▶ [WHAT TO PRODUCE]
Go through the listing beneath and show each line containing the string "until".

▶ [GIVEN DATA]
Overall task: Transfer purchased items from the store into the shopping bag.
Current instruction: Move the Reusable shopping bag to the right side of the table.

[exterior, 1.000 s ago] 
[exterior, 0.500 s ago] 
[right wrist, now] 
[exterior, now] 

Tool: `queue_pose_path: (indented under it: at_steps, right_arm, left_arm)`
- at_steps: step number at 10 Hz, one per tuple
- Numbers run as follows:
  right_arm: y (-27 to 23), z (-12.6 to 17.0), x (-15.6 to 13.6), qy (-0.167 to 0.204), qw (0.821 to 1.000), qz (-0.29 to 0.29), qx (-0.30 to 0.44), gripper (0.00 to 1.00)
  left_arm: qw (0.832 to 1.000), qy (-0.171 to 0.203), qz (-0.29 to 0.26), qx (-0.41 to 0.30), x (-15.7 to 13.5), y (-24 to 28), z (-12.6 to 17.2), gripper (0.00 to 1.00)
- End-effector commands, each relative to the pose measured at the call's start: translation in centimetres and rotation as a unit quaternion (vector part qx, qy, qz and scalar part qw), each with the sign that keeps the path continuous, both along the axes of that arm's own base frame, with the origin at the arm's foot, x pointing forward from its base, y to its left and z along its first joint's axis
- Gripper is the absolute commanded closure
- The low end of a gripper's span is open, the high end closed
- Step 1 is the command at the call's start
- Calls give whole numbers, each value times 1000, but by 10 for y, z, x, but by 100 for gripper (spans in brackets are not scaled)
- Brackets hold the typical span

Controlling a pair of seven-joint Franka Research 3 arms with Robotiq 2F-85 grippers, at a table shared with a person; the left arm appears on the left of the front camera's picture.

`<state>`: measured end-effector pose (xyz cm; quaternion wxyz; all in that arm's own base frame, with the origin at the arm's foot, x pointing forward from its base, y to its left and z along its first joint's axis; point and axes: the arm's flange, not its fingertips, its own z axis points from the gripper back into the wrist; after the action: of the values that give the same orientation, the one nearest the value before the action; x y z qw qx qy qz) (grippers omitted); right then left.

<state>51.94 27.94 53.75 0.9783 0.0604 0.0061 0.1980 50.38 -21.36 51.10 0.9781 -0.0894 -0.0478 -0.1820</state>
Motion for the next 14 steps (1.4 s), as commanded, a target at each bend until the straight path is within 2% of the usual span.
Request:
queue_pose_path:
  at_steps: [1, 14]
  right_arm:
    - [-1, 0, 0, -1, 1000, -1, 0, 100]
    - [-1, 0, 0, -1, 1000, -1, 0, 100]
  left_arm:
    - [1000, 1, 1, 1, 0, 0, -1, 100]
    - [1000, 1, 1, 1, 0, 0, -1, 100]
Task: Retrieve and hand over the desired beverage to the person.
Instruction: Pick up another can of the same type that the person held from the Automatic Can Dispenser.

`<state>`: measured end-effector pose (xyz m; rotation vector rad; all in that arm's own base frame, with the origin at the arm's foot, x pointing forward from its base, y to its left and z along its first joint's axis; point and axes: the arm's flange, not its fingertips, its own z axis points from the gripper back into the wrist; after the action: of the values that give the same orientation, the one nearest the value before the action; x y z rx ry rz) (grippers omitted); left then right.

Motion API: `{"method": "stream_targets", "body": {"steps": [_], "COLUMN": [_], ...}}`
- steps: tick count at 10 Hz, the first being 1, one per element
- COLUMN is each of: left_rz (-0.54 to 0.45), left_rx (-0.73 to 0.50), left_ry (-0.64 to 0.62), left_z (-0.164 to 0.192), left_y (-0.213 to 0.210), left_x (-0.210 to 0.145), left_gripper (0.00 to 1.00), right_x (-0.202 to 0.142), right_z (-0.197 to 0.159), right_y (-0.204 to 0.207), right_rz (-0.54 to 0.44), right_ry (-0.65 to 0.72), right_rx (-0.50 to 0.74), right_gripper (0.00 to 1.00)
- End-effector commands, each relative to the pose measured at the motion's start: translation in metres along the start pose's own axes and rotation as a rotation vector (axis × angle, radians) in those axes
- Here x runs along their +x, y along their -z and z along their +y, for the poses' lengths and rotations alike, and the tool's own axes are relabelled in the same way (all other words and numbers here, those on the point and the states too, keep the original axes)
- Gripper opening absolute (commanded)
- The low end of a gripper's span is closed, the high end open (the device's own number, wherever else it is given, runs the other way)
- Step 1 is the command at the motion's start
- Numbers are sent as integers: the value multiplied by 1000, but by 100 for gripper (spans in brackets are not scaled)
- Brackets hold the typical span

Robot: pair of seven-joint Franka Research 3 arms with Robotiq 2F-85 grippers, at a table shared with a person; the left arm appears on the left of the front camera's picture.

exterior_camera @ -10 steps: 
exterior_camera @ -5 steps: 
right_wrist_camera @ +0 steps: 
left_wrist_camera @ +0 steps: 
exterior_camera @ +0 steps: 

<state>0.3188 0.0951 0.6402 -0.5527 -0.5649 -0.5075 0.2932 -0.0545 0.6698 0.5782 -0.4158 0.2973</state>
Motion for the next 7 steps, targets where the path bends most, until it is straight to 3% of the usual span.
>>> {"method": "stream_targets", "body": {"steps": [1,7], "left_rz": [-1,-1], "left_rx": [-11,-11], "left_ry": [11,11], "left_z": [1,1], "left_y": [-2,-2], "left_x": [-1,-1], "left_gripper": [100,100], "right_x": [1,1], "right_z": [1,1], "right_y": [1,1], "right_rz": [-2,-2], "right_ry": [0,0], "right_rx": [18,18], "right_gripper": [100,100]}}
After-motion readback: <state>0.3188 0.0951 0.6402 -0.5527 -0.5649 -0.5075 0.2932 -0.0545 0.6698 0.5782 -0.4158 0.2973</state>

▶ [WRITTEN RESPONSE]
Motion for the next 14 steps (1.4 s), as commanded, a target at each bend until the straight path is within 2% of the usual span.
Motion for the next 7 steps, targets where the path bends most, until it is straight to 3% of the usual span.

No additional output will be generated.